A signal worth examining further
This analysis began with an observation and evolved into a structured comparison. Across three matched passages spanning fourteen years, a consistent directional trend is visible: hop density increased, loop-back frequency increased, and two features absent from the earlier samples — abandoned constructions and anchor gravity — appeared for the first time in 2026.
The speaker's baseline style was always tangential. That is an important finding in itself — it means the 2026 pattern cannot be dismissed as unprecedented or politically motivated characterisation. But the 2026 pattern is not simply "more of the same." The shift from centrifugal to partially centripetal discourse organisation is a qualitative change, not merely a quantitative one.
This analysis is preliminary. Three passages does not make a study. A rigorous analysis would require a larger corpus of matched passages, formal inter-rater reliability testing, and ideally comparison with a control group of age-matched speakers in similar contexts. Researchers in discourse analysis and clinical linguistics have the tools to do this work. The transcripts are publicly available. The question is legitimate and the method is reproducible.
This analysis was conducted by a non-specialist using publicly available tools and AI assistance. This text makes no clinical claims. It notes only that a pattern appears to be present, that it is consistent across the sample, and that it points in one direction.
Cited works
- Snowdon, D.A., Kemper, S.J., Mortimer, J.A., Greiner, L.H., Wekstein, D.R., & Markesbery, W.R. (1996). Linguistic ability in early life and cognitive function and Alzheimer's disease in late life: Findings from the Nun Study. JAMA, 275(7), 528–532.
- Snowdon, D.A., Greiner, L.H., Kemper, S.J., Nanayakkara, N., & Mortimer, J.A. (1999). Linguistic ability in early life and longevity: Findings from the Nun Study. In J.-M. Robine et al. (Eds.), The Paradoxes of Longevity. Springer.

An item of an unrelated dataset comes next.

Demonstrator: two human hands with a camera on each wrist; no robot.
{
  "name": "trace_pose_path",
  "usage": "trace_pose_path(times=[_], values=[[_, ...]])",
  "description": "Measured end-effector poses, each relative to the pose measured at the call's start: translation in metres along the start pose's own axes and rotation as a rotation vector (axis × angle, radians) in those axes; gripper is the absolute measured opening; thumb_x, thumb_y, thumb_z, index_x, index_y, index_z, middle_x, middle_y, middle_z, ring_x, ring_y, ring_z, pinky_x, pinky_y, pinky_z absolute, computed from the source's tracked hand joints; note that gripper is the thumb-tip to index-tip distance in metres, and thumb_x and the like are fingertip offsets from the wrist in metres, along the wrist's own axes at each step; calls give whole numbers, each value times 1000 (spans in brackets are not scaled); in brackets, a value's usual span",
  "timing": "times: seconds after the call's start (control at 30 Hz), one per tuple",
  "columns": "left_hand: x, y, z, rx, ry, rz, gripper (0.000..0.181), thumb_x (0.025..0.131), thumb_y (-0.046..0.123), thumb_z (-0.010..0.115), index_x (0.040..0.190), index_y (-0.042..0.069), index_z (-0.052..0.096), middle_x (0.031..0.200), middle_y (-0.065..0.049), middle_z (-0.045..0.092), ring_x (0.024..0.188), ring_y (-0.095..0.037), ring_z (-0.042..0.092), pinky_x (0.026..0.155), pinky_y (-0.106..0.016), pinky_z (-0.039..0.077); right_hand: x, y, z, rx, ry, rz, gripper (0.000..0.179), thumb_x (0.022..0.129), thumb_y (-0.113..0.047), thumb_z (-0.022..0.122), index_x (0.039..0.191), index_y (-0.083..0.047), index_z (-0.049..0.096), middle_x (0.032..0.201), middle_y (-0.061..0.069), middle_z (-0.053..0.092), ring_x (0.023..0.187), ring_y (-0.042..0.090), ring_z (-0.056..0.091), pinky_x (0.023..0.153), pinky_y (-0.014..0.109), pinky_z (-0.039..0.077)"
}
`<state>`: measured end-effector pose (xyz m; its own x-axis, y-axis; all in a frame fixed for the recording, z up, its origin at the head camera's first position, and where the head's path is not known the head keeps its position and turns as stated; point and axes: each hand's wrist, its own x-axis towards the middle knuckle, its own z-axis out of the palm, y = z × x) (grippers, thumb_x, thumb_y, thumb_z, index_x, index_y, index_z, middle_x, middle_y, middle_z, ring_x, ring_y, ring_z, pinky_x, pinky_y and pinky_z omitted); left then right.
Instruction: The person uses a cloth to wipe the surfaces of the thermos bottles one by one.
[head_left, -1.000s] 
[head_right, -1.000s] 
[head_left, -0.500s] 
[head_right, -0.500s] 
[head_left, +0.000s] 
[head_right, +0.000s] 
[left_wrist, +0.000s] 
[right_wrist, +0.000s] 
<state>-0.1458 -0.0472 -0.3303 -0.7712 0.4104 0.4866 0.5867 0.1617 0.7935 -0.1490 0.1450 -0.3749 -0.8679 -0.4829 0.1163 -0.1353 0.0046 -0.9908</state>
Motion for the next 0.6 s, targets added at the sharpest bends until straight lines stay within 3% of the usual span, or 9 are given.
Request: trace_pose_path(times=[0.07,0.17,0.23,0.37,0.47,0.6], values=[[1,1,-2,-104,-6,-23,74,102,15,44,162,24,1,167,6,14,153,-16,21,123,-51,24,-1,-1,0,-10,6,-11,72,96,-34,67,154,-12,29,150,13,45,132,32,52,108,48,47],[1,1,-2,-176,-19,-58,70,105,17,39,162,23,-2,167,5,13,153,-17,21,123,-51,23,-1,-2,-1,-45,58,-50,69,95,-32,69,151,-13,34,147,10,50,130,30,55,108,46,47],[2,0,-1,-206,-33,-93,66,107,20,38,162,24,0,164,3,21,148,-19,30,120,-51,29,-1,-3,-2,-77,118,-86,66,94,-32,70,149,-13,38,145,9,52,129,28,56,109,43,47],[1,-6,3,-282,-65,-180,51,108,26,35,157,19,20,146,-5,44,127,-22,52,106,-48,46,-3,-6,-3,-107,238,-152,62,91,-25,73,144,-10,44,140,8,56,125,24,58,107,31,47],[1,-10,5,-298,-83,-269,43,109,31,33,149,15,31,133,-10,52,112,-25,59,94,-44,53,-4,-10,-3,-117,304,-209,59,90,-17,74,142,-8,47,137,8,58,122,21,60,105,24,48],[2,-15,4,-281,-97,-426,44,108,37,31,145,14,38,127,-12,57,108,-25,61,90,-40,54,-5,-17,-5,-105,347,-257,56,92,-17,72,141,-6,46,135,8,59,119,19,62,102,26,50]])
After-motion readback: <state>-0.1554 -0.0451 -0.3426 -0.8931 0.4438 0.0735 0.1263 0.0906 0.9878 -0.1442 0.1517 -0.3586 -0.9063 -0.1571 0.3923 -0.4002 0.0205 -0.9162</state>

- Kemper, S., Greiner, L.H., Marquis, J.G., Prenovost, K., & Mitzner, T.L. (2001). Language decline across the life span: Findings from the Nun Study. Psychology and Aging, 16(2), 227–239.
- Chou, Y.H., et al. (2024). Screening for early Alzheimer's disease: enhancing diagnosis with linguistic features and biomarkers. Frontiers in Aging Neuroscience, 16, 1451326.

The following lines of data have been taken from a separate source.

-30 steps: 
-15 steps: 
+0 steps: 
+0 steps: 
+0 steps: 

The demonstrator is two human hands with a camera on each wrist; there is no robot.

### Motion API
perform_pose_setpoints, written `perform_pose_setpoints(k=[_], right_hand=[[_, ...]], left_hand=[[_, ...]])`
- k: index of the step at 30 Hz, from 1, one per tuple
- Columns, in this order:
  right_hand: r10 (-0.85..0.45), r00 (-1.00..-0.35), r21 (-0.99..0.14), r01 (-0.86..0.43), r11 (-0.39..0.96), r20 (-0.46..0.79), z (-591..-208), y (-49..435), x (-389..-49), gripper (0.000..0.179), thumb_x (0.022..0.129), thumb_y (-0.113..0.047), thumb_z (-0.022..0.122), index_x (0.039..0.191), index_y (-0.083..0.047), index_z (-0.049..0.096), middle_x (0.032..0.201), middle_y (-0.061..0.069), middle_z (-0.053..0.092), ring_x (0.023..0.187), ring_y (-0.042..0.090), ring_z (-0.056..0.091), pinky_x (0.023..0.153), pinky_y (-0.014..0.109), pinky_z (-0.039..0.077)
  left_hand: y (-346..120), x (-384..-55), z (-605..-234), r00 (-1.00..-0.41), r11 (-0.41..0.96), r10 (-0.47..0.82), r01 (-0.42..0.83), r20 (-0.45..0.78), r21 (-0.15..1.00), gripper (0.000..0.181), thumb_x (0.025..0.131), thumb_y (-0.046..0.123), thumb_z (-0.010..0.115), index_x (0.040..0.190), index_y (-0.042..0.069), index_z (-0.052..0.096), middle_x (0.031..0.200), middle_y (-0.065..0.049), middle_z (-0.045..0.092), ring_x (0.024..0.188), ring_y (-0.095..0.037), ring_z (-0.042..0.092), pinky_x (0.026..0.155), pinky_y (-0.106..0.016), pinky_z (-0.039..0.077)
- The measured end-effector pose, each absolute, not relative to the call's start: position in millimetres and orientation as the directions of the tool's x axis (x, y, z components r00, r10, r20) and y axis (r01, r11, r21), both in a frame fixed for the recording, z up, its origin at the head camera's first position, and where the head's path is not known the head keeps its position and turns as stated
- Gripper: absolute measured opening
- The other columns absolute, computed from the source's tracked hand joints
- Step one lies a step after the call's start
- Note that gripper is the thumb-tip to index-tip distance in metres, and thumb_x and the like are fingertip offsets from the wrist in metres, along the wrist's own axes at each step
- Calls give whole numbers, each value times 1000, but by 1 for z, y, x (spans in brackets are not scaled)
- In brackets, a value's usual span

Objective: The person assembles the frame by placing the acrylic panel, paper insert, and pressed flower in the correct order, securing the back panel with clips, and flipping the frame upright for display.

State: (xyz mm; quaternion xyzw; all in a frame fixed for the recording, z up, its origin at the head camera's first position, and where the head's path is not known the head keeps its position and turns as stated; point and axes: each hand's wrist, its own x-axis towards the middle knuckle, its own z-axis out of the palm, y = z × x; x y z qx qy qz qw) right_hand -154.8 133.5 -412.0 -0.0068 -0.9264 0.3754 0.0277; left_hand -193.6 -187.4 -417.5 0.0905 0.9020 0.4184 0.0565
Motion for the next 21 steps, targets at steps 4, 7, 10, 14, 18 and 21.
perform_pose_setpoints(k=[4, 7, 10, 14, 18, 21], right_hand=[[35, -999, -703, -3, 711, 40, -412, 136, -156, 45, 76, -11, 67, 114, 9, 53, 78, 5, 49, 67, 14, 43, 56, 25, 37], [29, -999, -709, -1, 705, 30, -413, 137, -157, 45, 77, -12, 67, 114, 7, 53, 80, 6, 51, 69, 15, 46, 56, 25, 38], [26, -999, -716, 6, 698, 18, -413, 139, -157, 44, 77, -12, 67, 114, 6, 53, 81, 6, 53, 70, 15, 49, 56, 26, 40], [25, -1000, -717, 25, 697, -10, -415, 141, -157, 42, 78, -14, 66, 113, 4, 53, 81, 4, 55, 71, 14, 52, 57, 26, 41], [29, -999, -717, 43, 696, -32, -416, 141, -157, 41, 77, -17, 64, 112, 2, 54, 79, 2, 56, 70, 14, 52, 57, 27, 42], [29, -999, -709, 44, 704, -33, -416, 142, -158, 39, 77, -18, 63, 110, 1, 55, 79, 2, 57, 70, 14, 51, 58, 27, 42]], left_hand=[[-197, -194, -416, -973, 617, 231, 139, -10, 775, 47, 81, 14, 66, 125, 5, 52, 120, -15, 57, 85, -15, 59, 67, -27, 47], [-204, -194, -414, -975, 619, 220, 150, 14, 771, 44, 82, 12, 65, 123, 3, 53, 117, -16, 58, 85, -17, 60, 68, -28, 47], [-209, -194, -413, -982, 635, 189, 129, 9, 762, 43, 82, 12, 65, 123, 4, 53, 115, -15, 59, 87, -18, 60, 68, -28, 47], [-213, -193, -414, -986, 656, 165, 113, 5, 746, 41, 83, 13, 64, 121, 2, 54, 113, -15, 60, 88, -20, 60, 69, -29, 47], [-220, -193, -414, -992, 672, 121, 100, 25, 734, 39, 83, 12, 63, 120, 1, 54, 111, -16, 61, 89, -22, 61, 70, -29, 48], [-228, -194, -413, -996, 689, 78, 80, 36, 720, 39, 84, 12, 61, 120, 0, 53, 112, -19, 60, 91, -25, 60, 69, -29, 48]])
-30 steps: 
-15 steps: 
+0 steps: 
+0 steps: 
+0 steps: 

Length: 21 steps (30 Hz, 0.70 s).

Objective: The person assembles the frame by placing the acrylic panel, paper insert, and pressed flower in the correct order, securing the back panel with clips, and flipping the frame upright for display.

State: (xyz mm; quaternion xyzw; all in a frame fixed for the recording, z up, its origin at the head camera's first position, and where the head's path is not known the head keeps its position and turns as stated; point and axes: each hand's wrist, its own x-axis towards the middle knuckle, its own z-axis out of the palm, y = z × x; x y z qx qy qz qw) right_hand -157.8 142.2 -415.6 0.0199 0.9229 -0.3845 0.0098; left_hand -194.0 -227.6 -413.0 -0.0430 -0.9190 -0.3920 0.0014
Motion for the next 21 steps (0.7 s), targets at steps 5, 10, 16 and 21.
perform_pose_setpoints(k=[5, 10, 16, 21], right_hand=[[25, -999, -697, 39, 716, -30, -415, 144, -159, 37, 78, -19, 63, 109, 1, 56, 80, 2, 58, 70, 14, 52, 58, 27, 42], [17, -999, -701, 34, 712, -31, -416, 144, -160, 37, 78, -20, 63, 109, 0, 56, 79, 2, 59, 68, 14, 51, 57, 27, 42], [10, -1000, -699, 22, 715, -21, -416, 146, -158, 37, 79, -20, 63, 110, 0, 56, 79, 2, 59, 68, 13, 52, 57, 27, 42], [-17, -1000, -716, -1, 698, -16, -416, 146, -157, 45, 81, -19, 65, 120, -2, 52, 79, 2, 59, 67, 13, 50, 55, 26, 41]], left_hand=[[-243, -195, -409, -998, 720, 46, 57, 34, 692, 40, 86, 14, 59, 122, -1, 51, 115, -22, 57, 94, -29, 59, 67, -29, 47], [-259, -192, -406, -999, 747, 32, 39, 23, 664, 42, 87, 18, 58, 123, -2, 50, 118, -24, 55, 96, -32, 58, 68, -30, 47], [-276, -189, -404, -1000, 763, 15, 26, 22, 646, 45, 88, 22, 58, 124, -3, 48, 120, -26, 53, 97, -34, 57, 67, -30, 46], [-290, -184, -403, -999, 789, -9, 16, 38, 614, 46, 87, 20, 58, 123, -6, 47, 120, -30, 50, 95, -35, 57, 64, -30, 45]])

- Balabin, L., et al. (2025). Natural language processing-based classification of early Alzheimer's disease from connected speech. Alzheimer's & Dementia. https://doi.org/10.1002/alz.14530
Transcript sources
- 2011: "Donald Trump Interview — Piers Morgan Tonight." YouTube. Transcript extracted via yt-dlp from auto-generated captions.
- 2016: "Donald Trump Press Conference July 27 2016 — Doral, Florida." YouTube. Transcript extracted via yt-dlp from auto-generated captions.
- 2026: "President Trump Holds a Press Conference, Apr. 6, 2026." White House. YouTube. Transcript extracted via yt-dlp from auto-generated captions.
Auto-generated captions contain transcription errors. Passages were reviewed against audio before coding. Minor errors in proper nouns and clause boundaries are possible.